Diagnostic de laboratoire.

L'identification de l'agent pathogène de la peste est effectuée dans des laboratoires spéciaux de lutte contre la peste avec des règles de sécurité strictes, car la peste est une maladie naturelle aiguë.

Le diagnostic de laboratoire est divisé en 4 méthodes :

1. Microscopique

Les visages des animaux sont envoyés au laboratoire pour le diagnostic vital de l'agent pathogène de la peste, et le sang, le mucus, le pus et les films contenus dans les visages doivent être inclus dans l'échantillon. Les échantillons peuvent être prélevés directement dans le rectum à l'aide d'un tube de verre rectal stérile ou d'un bâtonnet de bois avec un coton-tige à son extrémité. Les échantillons obtenus sont placés dans des tubes avec un milieu d'accumulation stérile.

Les frottis sont fixés par immersion dans le liquide de Nikiforov pendant 20 minutes, les restes d'alcool sont brûlés. Un frottis fixe est coloré au bleu de méthylène de Grampus et de Lefter pour détecter les bactéries ovoïdes gram-négatives de fourmi de couleur bipolaire entourées d'une délicate capsule et donnant une membrane lumineuse spécifique dans la réaction de fluorescence immunitaire (RIF)

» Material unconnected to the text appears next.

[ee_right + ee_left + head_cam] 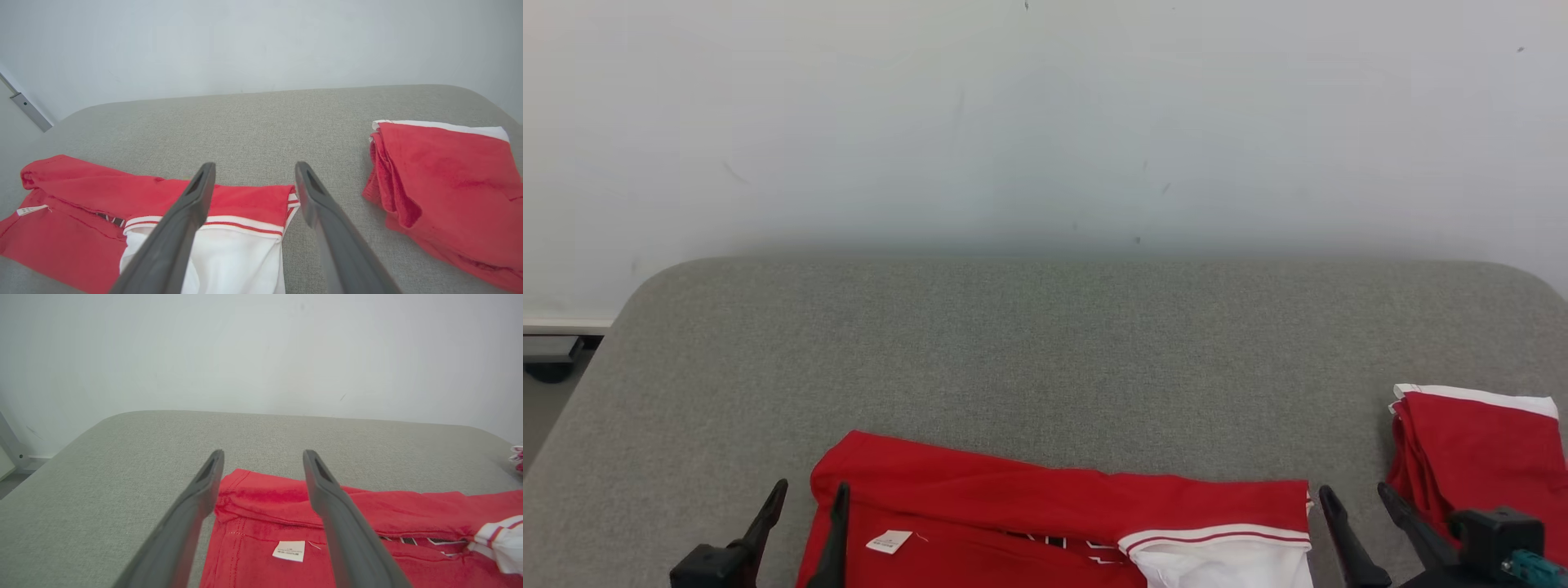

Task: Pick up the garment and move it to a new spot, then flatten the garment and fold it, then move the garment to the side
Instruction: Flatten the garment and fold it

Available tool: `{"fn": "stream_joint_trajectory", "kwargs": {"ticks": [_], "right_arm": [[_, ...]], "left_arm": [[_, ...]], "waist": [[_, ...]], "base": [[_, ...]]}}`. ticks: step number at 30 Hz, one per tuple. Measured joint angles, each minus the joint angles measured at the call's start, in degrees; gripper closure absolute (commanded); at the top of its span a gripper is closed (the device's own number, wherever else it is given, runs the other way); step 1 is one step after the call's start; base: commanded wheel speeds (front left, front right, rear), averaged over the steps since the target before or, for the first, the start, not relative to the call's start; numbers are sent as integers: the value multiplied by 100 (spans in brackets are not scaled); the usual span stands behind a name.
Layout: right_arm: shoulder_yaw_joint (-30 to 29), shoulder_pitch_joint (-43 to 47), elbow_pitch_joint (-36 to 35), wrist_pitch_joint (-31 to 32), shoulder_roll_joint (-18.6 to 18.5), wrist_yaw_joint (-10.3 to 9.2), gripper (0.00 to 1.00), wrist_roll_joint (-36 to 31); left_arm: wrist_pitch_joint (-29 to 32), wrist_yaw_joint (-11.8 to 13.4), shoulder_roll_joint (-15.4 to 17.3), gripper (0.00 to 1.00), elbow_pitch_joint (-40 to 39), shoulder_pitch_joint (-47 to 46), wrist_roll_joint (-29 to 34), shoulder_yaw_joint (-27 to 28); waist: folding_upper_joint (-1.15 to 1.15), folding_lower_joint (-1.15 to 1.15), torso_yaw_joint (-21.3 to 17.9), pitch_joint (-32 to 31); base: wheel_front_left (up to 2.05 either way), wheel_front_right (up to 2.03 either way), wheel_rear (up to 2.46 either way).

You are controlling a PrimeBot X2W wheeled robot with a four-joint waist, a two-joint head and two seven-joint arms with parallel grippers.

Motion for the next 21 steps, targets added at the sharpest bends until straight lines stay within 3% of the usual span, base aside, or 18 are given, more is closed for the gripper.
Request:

RIF - détection du complexe AG-AT à l'aide d'un sérum anti-globuline (contre AT) marqué au fluorochrome. Il est utilisé pour le diagnostic express des maladies infectieuses. Un sérum spécifique est appliqué sur les préparations fixées et placé dans une chambre humide située dans le thermostat pendant 30-45 minutes. Ensuite, les préparations sont soigneusement lavées à l'aide d'un tampon phosphate 0,01M pH 7,2-7,4 et après séchage, appliquer un sérum antimicrobien marqué FITC, puis incuber dans les mêmes conditions. Après la période d'incubation, les préparations sont soigneusement lavées, séchées et inspectées à nouveau au microscope luminescent. Par conséquent, les bactéries du frottis, traitées avec ce sérum luminescent, brillent à la périphérie de la cellule sous la forme d'une bordure verte.

2. bactériologique

1. Une journée. Semis sur MPS, AMP sanguine avec sérum anti phage, solution de violet de gentiane et sulfate de sodium, sélectif avec antibiotiques (agar CIN). Incubation of crops at 25-28 ̊С . .

2. Jour. Compte tenu de la nature de la croissance sous un léger grossissement du microscope (croissance de colonies sous forme de débris de verre ; après 48 heures, l'apparition de "châles de dentelle" en forme de R en milieu liquide, la croissance bactérienne ressemble aux stalactites). Étude microscopique d'une colonie typique, la déplaçant vers une ZPM biseautée pour accumuler une récolte propre.

3. Jour. Vérification de la pureté de la culture sélectionnée en la transférant sur un milieu Gyssa pour déterminer ses propriétés enzymatiques, et test de la paralysie et de la sensibilité aux antibiotiques. Identification des cultures par les structures antigéniques.

4 jours. Conclusion sur le type de culture isolée sur la base de son identification par différentes propriétés.